What is required: What you return should be each line of the data containing the string "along".
*** Source material Section Begins ***
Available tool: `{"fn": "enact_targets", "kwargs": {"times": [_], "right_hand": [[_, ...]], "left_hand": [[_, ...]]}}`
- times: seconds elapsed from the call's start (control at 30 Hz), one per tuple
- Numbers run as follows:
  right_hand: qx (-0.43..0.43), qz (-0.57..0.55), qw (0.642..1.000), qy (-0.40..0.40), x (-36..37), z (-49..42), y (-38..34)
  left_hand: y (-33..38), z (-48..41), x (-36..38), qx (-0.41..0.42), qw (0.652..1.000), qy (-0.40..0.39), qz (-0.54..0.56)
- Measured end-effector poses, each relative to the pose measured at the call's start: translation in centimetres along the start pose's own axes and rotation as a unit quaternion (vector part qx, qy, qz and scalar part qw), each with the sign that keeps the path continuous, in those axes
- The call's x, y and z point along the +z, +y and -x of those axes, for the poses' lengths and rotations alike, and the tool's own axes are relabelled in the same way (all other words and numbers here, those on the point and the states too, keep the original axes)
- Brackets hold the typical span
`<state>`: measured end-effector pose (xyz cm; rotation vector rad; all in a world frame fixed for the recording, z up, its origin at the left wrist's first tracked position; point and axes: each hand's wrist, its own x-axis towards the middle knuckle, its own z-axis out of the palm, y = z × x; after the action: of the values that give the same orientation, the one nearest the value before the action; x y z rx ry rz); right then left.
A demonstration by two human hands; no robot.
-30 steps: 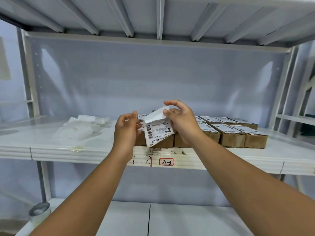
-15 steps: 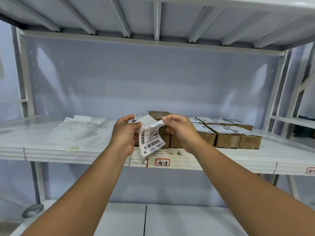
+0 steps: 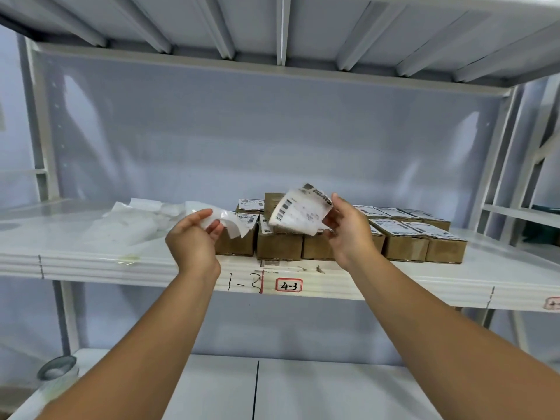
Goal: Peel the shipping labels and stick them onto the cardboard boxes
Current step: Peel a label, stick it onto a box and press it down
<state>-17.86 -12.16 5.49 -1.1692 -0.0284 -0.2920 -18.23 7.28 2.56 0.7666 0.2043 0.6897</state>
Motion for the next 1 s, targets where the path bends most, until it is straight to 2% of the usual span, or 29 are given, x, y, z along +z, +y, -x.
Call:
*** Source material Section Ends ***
Exercise solution:
- Measured end-effector poses, each relative to the pose measured at the call's start: translation in centimetres along the start pose's own axes and rotation as a unit quaternion (vector part qx, qy, qz and scalar part qw), each with the sign that keeps the path continuous, in those axes
- The call's x, y and z point along the +z, +y and -x of those axes, for the poses' lengths and rotations alike, and the tool's own axes are relabelled in the same way (all other words and numbers here, those on the point and the states too, keep the original axes)
Motion for the next 1 s, targets where the path bends most, until it is straight to 2% of the usual span, or 29 are given, x, y, z along +z, +y, -x.

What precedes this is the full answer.